For every line in the material, print that line exactly.

Top of Dataset excerpt

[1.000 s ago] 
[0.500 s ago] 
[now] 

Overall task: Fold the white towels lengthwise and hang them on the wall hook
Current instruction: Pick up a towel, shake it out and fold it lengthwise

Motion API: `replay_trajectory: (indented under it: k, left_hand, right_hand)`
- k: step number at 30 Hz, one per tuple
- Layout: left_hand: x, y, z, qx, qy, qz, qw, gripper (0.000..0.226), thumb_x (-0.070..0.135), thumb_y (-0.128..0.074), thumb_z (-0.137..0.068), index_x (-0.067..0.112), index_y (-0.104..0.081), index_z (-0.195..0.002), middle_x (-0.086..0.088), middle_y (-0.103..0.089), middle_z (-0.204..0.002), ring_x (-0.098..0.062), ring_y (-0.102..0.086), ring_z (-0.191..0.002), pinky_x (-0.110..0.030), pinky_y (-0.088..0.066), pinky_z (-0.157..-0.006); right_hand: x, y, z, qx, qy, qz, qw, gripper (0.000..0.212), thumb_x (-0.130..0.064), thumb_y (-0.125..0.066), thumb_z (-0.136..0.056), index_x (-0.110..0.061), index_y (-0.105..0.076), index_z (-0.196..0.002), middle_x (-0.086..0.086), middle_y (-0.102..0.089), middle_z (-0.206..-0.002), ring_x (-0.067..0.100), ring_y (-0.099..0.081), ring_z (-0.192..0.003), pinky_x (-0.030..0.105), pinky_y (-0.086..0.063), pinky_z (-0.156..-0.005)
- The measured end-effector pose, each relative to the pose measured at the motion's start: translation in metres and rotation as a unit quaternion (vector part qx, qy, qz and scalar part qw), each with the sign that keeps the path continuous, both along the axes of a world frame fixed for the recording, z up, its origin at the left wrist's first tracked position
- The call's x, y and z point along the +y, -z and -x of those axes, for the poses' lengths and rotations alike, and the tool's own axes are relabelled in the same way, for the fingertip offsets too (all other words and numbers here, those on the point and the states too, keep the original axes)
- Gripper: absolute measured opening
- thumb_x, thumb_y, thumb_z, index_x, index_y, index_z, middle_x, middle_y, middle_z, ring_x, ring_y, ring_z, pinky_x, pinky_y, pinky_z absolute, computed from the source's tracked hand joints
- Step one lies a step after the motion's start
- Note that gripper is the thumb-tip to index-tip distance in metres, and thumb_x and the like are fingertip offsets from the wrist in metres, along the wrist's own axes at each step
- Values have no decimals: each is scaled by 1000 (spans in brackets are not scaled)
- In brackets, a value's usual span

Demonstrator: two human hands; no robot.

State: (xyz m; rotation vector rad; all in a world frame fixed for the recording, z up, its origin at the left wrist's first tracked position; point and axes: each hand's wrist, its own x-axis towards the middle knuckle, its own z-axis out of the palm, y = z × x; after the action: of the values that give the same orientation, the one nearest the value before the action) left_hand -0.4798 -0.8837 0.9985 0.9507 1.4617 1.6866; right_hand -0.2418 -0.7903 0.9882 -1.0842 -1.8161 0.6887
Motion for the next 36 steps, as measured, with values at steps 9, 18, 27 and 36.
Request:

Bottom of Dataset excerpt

- **Expected answer**:
[1.000 s ago] 
[0.500 s ago] 
[now] 

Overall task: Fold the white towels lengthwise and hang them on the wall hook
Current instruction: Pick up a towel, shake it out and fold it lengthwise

Motion API: `replay_trajectory: (indented under it: k, left_hand, right_hand)`
- k: step number at 30 Hz, one per tuple
- Layout: left_hand: x, y, z, qx, qy, qz, qw, gripper (0.000..0.226), thumb_x (-0.070..0.135), thumb_y (-0.128..0.074), thumb_z (-0.137..0.068), index_x (-0.067..0.112), index_y (-0.104..0.081), index_z (-0.195..0.002), middle_x (-0.086..0.088), middle_y (-0.103..0.089), middle_z (-0.204..0.002), ring_x (-0.098..0.062), ring_y (-0.102..0.086), ring_z (-0.191..0.002), pinky_x (-0.110..0.030), pinky_y (-0.088..0.066), pinky_z (-0.157..-0.006); right_hand: x, y, z, qx, qy, qz, qw, gripper (0.000..0.212), thumb_x (-0.130..0.064), thumb_y (-0.125..0.066), thumb_z (-0.136..0.056), index_x (-0.110..0.061), index_y (-0.105..0.076), index_z (-0.196..0.002), middle_x (-0.086..0.086), middle_y (-0.102..0.089), middle_z (-0.206..-0.002), ring_x (-0.067..0.100), ring_y (-0.099..0.081), ring_z (-0.192..0.003), pinky_x (-0.030..0.105), pinky_y (-0.086..0.063), pinky_z (-0.156..-0.005)
- The measured end-effector pose, each relative to the pose measured at the motion's start: translation in metres and rotation as a unit quaternion (vector part qx, qy, qz and scalar part qw), each with the sign that keeps the path continuous, both along the axes of a world frame fixed for the recording, z up, its origin at the left wrist's first tracked position
- The call's x, y and z point along the +y, -z and -x of those axes, for the poses' lengths and rotations alike, and the tool's own axes are relabelled in the same way, for the fingertip offsets too (all other words and numbers here, those on the point and the states too, keep the original axes)
- Gripper: absolute measured opening
- thumb_x, thumb_y, thumb_z, index_x, index_y, index_z, middle_x, middle_y, middle_z, ring_x, ring_y, ring_z, pinky_x, pinky_y, pinky_z absolute, computed from the source's tracked hand joints
- Step one lies a step after the motion's start
- Note that gripper is the thumb-tip to index-tip distance in metres, and thumb_x and the like are fingertip offsets from the wrist in metres, along the wrist's own axes at each step
- Values have no decimals: each is scaled by 1000 (spans in brackets are not scaled)
- In brackets, a value's usual span

Demonstrator: two human hands; no robot.

State: (xyz m; rotation vector rad; all in a world frame fixed for the recording, z up, its origin at the left wrist's first tracked position; point and axes: each hand's wrist, its own x-axis towards the middle knuckle, its own z-axis out of the palm, y = z × x; after the action: of the values that give the same orientation, the one nearest the value before the action) left_hand -0.4798 -0.8837 0.9985 0.9507 1.4617 1.6866; right_hand -0.2418 -0.7903 0.9882 -1.0842 -1.8161 0.6887
Motion for the next 36 steps, as measured, with values at steps 9, 18, 27 and 36.
Request:

The exercise is done, with nothing left to add.